EXERCISE OBJECTIVE: Print the lines that run from the line with "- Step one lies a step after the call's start" to the line with "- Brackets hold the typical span", keeping both end lines, exactly as they appear in the entries below, and nothing else.
##########
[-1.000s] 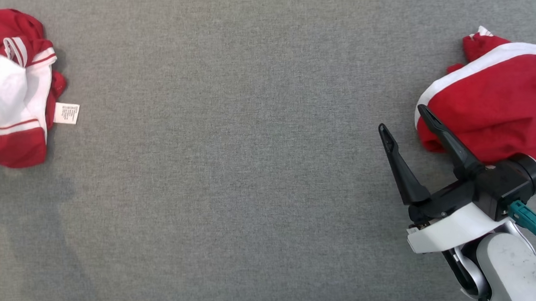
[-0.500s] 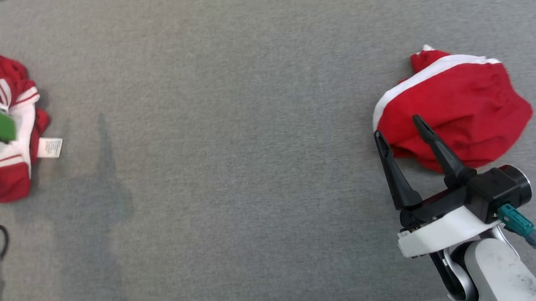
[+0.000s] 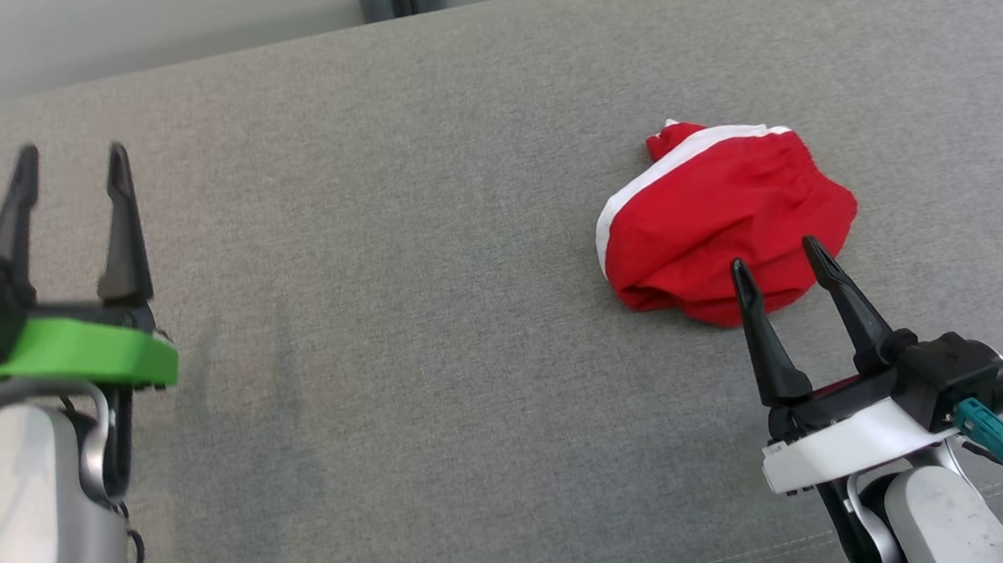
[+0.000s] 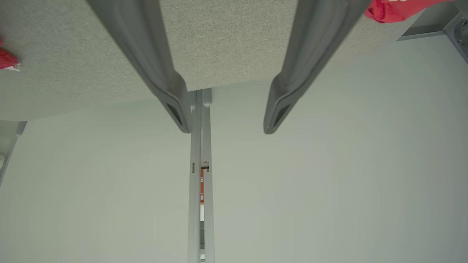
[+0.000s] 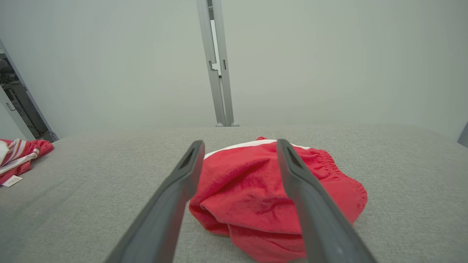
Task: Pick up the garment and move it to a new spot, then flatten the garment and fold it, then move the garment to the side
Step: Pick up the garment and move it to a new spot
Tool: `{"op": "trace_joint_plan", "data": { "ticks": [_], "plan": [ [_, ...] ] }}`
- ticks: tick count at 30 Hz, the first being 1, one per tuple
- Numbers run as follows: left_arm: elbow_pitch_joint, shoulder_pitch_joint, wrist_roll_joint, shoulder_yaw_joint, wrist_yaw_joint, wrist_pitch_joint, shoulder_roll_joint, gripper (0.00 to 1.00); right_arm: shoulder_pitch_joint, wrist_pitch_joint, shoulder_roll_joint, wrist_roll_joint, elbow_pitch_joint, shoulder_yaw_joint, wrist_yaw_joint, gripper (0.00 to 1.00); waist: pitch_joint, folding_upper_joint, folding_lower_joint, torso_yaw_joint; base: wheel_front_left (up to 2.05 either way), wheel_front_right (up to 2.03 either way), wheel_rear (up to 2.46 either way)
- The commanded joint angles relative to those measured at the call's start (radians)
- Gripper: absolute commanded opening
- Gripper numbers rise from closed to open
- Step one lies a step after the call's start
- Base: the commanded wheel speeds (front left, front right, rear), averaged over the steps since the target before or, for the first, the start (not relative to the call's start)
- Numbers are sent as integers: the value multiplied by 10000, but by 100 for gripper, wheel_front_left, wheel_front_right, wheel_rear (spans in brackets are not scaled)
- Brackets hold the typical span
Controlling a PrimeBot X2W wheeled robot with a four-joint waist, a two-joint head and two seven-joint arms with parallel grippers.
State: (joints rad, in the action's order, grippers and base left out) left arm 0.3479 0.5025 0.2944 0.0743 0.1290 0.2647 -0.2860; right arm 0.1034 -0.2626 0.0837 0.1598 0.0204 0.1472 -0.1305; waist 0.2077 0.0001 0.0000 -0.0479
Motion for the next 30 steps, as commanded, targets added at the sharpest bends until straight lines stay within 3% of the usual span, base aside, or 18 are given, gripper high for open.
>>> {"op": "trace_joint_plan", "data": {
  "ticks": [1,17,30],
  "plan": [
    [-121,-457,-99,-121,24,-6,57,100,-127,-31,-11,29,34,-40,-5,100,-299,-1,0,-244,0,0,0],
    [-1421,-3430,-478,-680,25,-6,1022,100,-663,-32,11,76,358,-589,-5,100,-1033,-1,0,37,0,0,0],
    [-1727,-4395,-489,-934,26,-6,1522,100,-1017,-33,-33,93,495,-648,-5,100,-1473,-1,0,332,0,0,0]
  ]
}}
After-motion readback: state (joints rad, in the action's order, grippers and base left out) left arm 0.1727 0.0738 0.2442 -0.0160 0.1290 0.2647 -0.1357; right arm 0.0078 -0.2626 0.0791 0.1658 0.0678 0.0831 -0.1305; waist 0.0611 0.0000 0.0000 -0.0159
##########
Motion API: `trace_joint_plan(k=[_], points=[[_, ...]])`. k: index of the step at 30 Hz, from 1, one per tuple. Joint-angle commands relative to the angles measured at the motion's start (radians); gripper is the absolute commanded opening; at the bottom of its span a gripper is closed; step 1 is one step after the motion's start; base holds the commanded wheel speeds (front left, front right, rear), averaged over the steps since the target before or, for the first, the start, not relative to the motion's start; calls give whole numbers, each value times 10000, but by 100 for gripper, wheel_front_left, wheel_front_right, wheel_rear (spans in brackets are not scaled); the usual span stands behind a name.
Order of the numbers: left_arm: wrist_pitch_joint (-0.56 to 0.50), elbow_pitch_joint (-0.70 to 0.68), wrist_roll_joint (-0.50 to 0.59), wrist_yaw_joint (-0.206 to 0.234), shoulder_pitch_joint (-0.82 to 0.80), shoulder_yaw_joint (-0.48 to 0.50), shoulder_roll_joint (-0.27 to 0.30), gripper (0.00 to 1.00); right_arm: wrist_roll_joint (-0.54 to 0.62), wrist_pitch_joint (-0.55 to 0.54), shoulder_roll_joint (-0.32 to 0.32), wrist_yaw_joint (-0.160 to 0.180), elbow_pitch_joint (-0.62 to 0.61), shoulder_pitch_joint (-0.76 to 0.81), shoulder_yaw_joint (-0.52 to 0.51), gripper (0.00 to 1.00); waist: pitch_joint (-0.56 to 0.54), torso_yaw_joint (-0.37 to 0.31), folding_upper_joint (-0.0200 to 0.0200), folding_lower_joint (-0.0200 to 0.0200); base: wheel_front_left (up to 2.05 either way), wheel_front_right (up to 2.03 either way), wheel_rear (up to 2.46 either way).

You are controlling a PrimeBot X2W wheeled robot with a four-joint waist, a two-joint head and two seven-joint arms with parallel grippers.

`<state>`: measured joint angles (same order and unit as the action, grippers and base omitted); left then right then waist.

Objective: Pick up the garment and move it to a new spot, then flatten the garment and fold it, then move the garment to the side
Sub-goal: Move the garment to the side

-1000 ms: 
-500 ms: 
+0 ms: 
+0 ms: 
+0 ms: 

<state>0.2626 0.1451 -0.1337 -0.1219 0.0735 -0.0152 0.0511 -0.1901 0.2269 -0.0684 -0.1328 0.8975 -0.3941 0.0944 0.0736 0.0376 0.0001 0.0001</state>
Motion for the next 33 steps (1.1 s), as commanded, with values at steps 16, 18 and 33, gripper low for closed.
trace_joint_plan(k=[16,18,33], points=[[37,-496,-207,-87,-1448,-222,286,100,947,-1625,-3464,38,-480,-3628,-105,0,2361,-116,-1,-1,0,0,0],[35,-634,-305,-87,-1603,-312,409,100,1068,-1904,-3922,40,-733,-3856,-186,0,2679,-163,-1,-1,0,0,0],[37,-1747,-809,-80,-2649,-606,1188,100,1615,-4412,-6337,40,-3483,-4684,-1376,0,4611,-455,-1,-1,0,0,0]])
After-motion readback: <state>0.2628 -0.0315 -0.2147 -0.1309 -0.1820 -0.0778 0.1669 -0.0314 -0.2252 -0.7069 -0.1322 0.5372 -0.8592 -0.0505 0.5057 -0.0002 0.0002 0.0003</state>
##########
TASK ANSWER:
- Step one lies a step after the call's start
- Base: the commanded wheel speeds (front left, front right, rear), averaged over the steps since the target before or, for the first, the start (not relative to the call's start)
- Numbers are sent as integers: the value multiplied by 10000, but by 100 for gripper, wheel_front_left, wheel_front_right, wheel_rear (spans in brackets are not scaled)
- Brackets hold the typical span

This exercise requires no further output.